Unfortunately, such anxieties about cultural plurality, and the often xenophobic and racist responses which these anxieties generate, also have a very long history. This reveals further parallels between the experiences of the traditional minorities of multicultural Scotland, such as the Gaels, and the experiences of more recent minorities. Several of the latter (e.g. South Asian diasporic groups) are rooted in former British overseas colonies, with colonialism as a significant part of both their historical memory and their recent or contemporary experience of othering in Britain (where colonial thought patterns often survive, e.g. in Orientalist exoticisation, racism etc.). It is now increasingly recognised that colonial ideologies and strategies have also been frequently applied to cultural differences and hegemonies within the British Isles, e.g. in Anglo–Scottish relations or the marginalisation of the ‘Celtic fringes’ (e.g. see Hechter 1975, Murray & Riach 1995, Kiberd 1995, Connolly 1999, Aaron & Williams 2005). Postcolonial Scottish Studies is a growing (though still controversial) research area (e.g. Watson 1998; Stroh 2007, 2009a–c, 2011; Gardiner et al. 2011; Sassi & van Heijnsbergen forthcoming).
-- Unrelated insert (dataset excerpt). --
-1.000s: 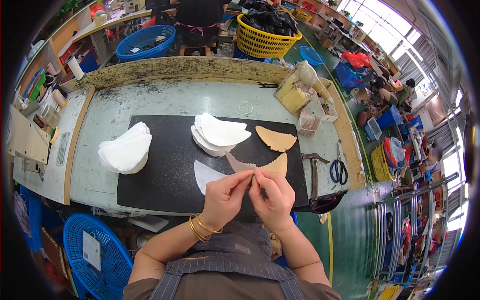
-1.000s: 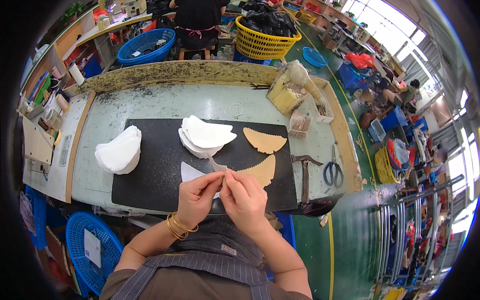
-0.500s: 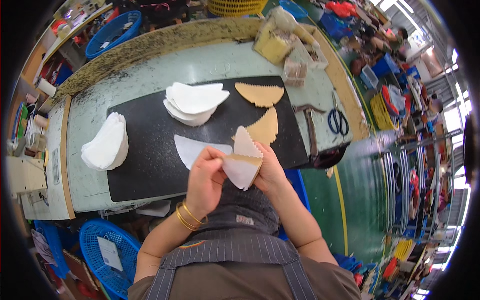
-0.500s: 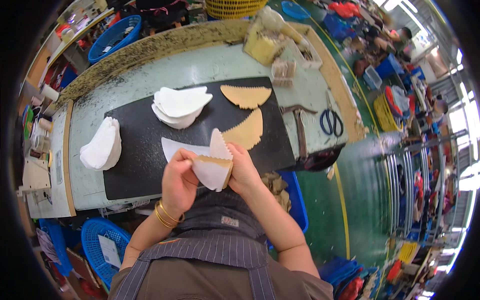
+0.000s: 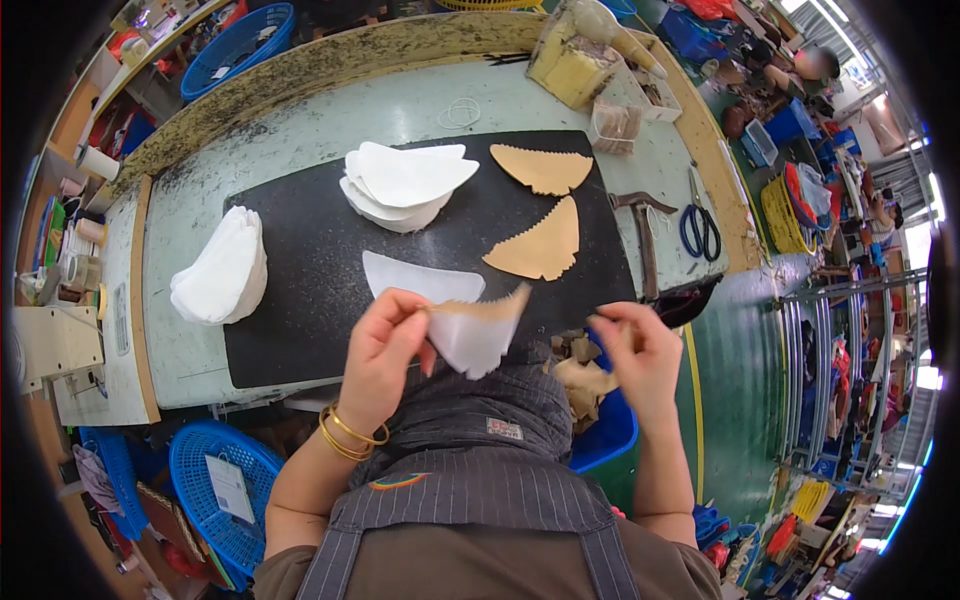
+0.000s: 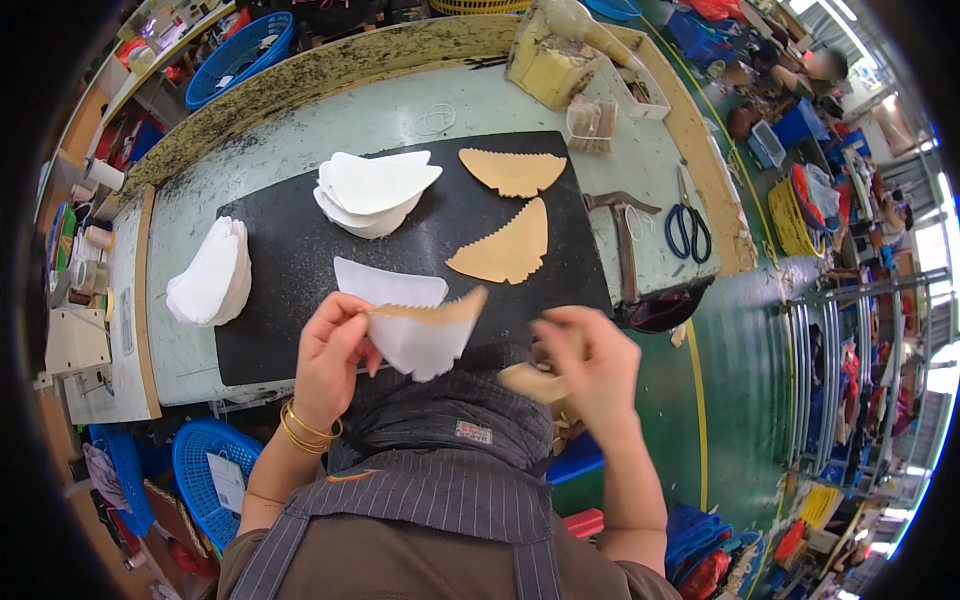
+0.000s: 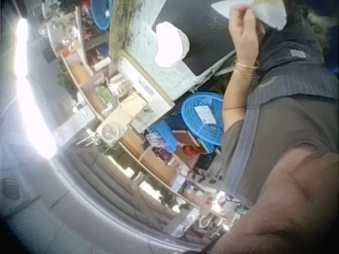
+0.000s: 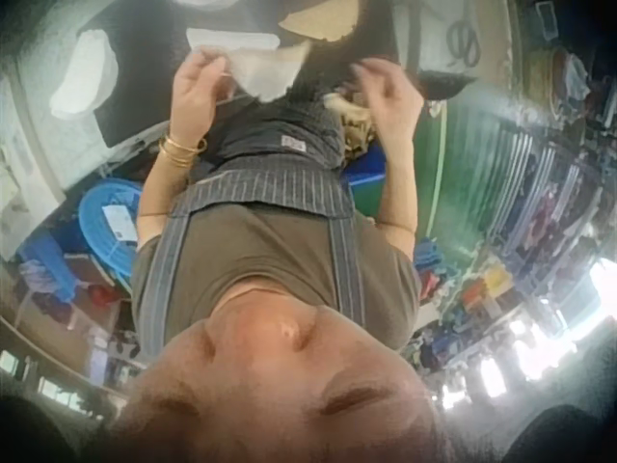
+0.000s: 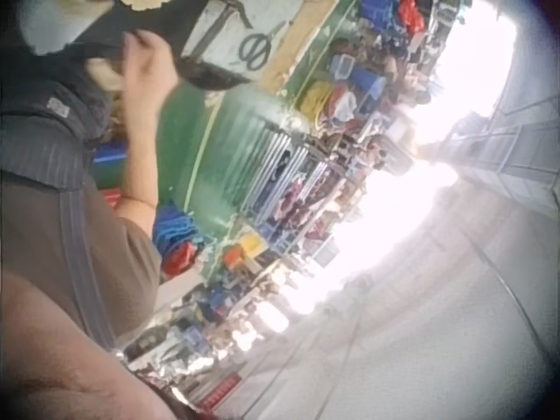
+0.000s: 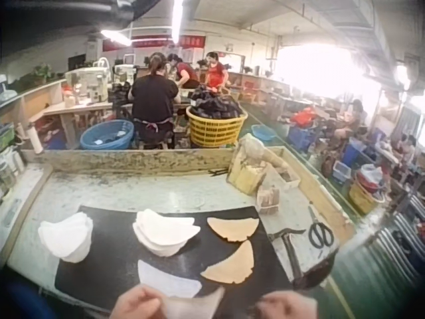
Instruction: The worker is sorting and stacking white and tan shoe components on a workstation.
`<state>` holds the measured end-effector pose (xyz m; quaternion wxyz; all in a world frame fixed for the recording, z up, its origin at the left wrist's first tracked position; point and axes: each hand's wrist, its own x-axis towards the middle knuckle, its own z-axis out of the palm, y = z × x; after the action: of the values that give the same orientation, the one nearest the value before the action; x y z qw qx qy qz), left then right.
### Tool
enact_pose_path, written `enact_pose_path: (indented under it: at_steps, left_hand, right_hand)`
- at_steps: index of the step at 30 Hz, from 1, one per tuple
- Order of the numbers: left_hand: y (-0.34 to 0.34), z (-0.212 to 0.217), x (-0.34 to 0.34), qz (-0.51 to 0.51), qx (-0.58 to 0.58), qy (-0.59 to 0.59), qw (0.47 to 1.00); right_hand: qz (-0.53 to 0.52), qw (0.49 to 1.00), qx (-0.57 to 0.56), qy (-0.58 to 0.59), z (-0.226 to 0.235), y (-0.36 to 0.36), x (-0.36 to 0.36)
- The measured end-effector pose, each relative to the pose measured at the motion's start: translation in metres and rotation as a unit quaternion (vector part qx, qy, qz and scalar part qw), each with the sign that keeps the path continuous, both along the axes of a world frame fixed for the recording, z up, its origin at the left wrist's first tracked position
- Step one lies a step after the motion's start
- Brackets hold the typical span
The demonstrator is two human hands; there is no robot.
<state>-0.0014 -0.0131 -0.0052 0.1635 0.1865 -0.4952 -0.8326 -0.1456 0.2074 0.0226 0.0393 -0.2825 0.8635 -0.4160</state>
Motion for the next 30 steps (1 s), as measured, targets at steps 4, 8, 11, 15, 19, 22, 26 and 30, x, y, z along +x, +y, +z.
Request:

Such international colonial and postcolonial alignments are of course complicated by the fact that many Scots and Gaels were complicit in overseas imperialism, and that even today xenophobic and racist opinions are probably just as frequent or infrequent among Scots and Gaels as they are among other Britons. Nonetheless, the internally colonial and postcolonial elements in Scottish history merit further consideration—not in terms of simplistic and whining victimology, but as part of a constructive investigation of key aspects of Scottish national history, culture and identity, and of the lingering (and often rather powerful) elements of anti-Gaelicism and anglo-normativity in contemporary public debates about language revival, public spending, education and the media.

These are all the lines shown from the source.